Persson and Carlgren (1984) evaluated various dietary assessment techniques in a study of Swedish infants and children. They found that a short FFQ (asked of parents) was a poor screening instrument with systematic biases when used for 4-year-olds. Staple foods such as potatoes, bread, cheese, and fruits were overestimated and sucrose-rich foods such as cakes were underestimated compared with results from food records.

Agreement of Results by Quantile and Misclassification

A number of researchers question the appropriateness of using the correlation coefficient (Hebert and Miller, 1991; Liu, 1994) or a single type of correlation coefficient (Negri et al., 1994) to assess the validity and reliability of food-based questionnaires because a high correlation does not necessarily mean high agreement. This question is especially relevant to the situation in WIC, where estimation errors are of great concern if they result in the misclassification of individuals with regard to their dietary risk. Another way to examine validity and the potential misclassification problem is to examine results of studies that report agreement of the results by quantile.

Robinson et al. (1996) compared results from a 4-day diet record obtained at 16 weeks of gestation with those from a 100-item FFQ obtained at 15 weeks of gestation. They found a range: 30 percent of the women were classified in the same quartile of intake for starch, and 41 percent were in the same quartile for calcium. Eight percent were classified in opposite quartiles for energy, protein, and vitamin E intakes. Friis et al. (1997) found that 71 percent of young women were in the same quintile or within one quintile when comparing intakes from an FFQ and three sets of 4-day food records. On average, 3.8 percent were grossly misclassified into the highest and lowest quintiles by the two methods.

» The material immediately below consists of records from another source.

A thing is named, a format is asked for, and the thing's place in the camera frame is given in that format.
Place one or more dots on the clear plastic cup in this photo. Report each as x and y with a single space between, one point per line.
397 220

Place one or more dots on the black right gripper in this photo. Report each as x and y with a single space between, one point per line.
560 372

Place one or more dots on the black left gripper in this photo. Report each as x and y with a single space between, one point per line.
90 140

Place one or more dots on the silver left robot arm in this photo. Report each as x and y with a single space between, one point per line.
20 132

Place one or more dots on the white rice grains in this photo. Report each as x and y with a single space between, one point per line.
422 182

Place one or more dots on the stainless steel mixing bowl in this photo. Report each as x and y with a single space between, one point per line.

Freeman, Sullivan, et al. (1994) compared a 4-week FFQ (either the Block FFQ or the Harvard Service FFQ) with three 24-hour diet recalls conducted by telephone among 94 children and 235 women participating in WIC (see Table 5-2). Most correlations between the FFQ and the average of three recalls were below 0.5. The FFQ performed more poorly among children than among women and also among Hispanics than among African Americans and non-Hispanic whites.

Suitor et al. (1989) compared the results of three 24-hour dietary recalls and a 90-item FFQ among pregnant women and found that fewer than half of the women who were in the lowest quintile by one method also were in the lowest quintile by the other method (see Table 5-2). The quintile agreement ranged from 27 percent for iron to 54 percent for calcium. Percentage agreement improved (to 43 percent for protein and to 77 percent for calcium) when individuals from the first and second quintile of the FFQ were compared with those in the first quintile of the 24-hour dietary recalls. Clearly, substantial misclassification of nutrient intake occurred at the individual level.

Different questionnaires give different results with the same subjects (McCann et al., 1999; Wirfalt et al., 1998). Although McCann and colleagues (1999) reported that the results of different methods are correlated (i.e., r ranges from 0.29 to 0.80), the methods would likely classify individuals differently. Walker and Blettner (1985) examined potential agreement when results from an imperfect method of dietary assessment (e.g., an FFQ) are compared with those from a method believed to be accurate (e.g., many days of research-quality food records). Table 5-3 shows their calculations of the probabilities of misclassification in quintile ranking for correlation coefficients ranging from 0.0 to 0.95.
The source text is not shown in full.